• **TASK**
State only how many lines below include the string "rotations".

(Items listed in a dataset)
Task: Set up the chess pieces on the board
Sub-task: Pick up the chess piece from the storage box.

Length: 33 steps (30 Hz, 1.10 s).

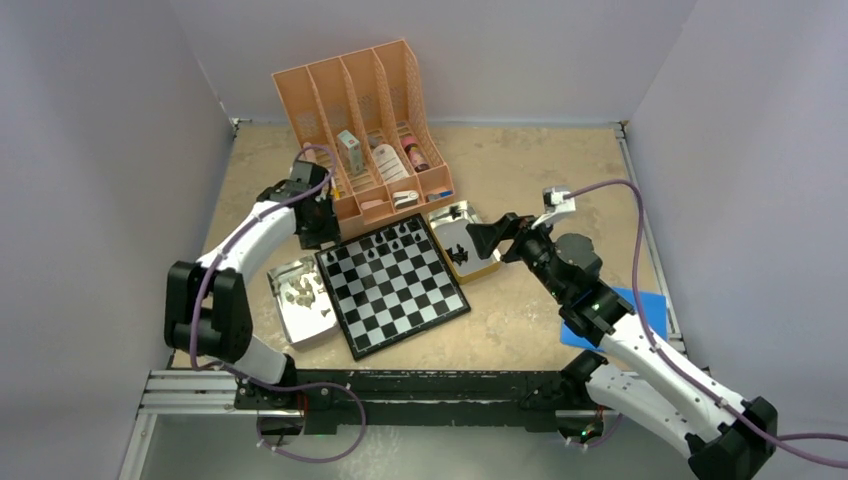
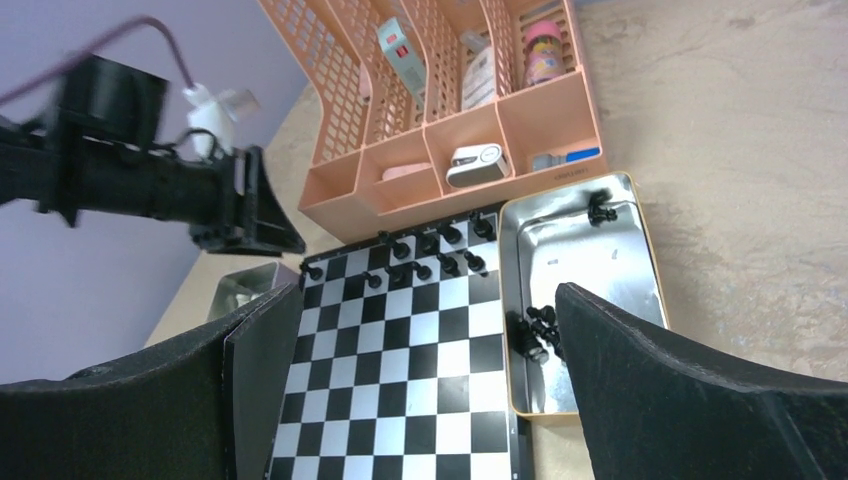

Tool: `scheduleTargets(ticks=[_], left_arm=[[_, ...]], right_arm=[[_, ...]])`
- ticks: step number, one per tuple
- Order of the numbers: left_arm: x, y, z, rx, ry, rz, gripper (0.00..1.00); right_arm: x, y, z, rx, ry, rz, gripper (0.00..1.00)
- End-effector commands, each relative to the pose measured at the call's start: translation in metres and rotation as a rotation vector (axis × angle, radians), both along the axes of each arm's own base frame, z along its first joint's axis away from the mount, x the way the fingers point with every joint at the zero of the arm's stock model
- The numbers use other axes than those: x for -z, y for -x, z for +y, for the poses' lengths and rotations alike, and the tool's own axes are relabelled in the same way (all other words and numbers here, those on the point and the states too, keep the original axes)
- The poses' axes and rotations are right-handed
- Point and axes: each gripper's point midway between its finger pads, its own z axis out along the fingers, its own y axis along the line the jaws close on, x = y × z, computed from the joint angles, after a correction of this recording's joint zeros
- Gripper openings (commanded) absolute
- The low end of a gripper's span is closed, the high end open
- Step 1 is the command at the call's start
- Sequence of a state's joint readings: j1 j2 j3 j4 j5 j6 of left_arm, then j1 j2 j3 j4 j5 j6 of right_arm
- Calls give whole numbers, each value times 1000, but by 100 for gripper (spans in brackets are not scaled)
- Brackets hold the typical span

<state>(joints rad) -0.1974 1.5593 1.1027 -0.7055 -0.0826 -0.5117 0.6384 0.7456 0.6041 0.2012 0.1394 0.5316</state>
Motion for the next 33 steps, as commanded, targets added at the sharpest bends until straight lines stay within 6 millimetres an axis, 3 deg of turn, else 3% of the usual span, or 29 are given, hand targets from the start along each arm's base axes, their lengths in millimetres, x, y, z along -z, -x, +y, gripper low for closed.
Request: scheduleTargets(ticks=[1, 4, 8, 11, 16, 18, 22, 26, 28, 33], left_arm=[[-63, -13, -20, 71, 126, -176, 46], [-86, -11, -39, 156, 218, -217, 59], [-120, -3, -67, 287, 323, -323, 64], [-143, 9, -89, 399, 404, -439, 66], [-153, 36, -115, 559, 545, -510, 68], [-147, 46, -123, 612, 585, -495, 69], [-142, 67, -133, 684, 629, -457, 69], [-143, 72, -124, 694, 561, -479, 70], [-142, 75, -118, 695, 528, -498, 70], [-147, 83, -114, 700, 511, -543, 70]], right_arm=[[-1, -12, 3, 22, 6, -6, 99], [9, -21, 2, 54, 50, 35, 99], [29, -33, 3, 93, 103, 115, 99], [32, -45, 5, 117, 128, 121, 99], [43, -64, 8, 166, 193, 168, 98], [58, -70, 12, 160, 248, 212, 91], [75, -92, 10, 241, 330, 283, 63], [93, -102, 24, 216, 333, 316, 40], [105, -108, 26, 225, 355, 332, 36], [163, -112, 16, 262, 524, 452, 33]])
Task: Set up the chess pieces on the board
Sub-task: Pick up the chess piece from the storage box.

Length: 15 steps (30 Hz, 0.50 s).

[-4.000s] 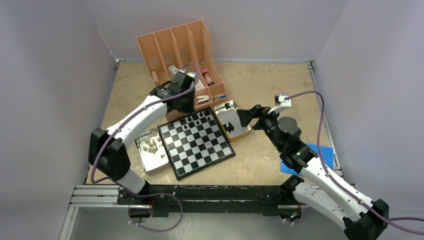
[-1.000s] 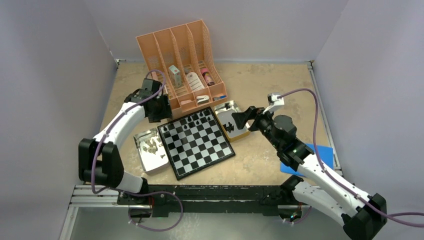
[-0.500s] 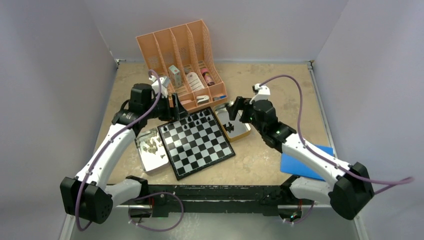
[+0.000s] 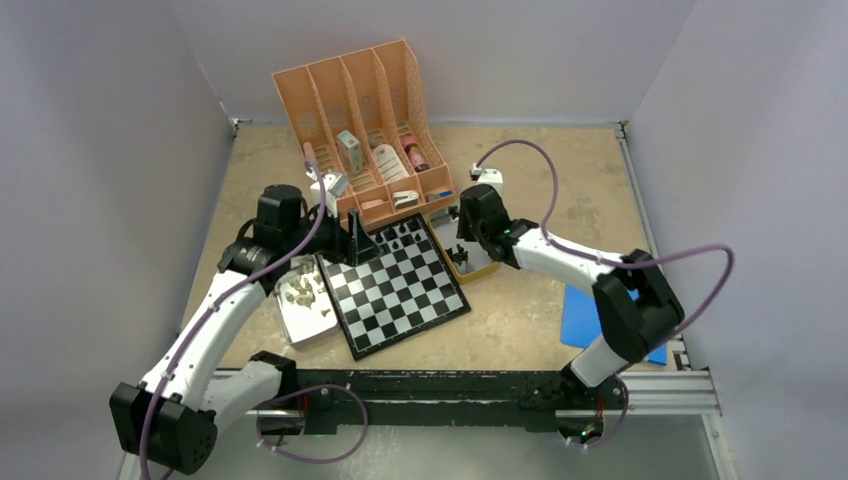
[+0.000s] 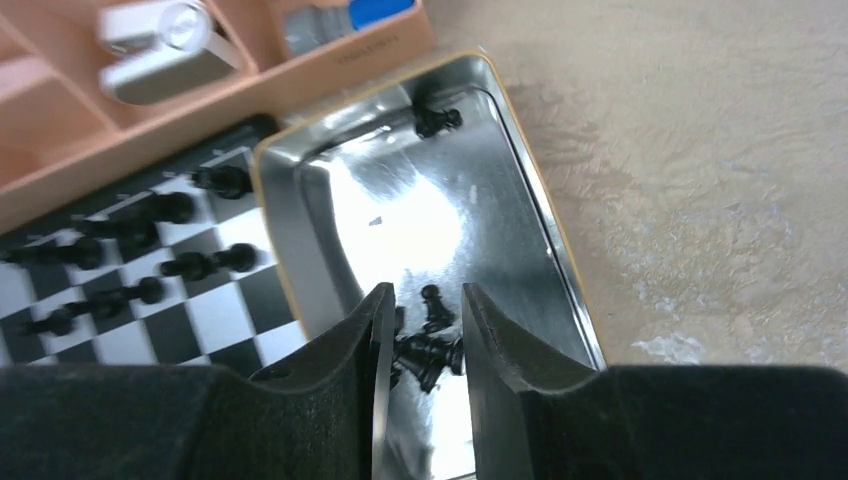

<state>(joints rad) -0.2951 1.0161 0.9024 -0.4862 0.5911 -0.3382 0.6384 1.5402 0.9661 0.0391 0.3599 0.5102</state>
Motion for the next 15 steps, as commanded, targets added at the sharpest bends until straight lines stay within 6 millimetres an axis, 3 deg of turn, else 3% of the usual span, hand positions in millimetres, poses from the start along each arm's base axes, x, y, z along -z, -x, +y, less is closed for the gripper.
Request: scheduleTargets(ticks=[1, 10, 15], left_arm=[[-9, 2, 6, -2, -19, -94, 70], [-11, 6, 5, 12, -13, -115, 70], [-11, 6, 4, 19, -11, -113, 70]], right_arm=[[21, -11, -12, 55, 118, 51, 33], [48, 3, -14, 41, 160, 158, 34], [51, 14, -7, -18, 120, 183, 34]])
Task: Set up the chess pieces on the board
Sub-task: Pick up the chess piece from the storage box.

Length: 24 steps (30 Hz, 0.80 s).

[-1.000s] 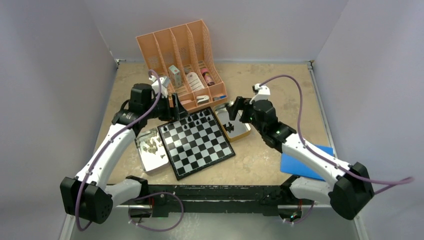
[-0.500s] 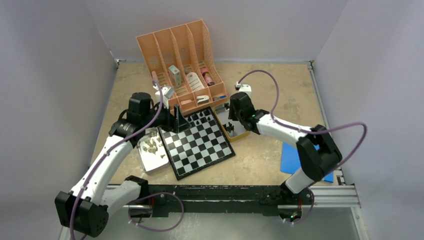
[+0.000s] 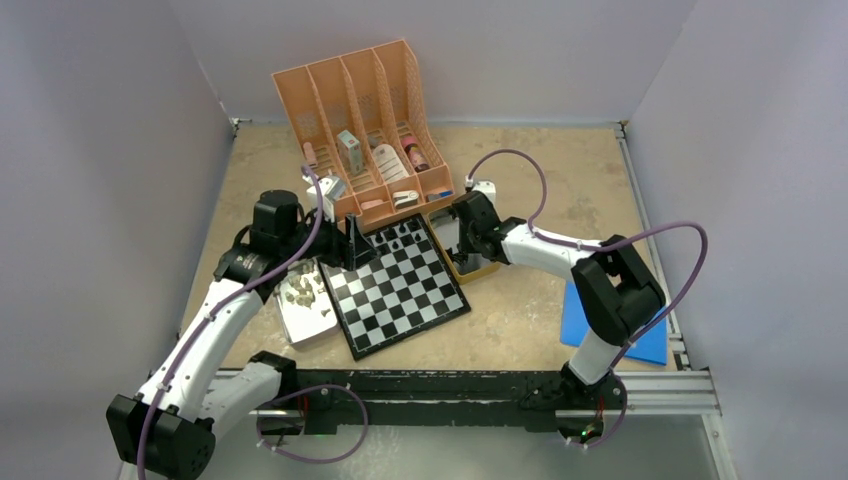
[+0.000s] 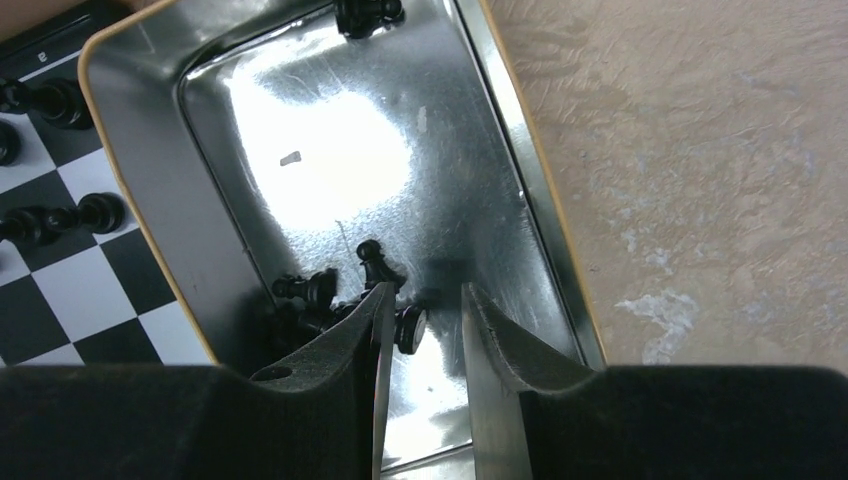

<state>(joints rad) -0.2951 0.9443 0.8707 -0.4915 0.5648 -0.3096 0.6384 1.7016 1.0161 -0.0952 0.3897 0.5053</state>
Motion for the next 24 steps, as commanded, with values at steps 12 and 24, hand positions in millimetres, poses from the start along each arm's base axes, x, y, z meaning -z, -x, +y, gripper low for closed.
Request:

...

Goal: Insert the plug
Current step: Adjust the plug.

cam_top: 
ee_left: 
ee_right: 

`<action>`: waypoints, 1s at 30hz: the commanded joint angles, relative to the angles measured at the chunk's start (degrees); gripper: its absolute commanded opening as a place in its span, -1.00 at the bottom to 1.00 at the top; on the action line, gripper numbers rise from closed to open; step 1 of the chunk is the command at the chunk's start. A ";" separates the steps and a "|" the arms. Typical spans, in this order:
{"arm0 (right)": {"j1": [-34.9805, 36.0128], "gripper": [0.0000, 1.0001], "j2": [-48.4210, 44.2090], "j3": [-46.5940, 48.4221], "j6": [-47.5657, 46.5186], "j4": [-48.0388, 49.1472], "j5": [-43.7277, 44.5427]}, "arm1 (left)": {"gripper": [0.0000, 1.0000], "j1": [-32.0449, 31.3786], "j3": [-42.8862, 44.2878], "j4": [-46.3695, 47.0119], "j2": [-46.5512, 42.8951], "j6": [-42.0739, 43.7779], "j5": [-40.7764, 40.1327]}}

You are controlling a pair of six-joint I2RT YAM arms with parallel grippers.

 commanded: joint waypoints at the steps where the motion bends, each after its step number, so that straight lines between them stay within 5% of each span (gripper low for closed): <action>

• **RESULT OF THIS TASK**
2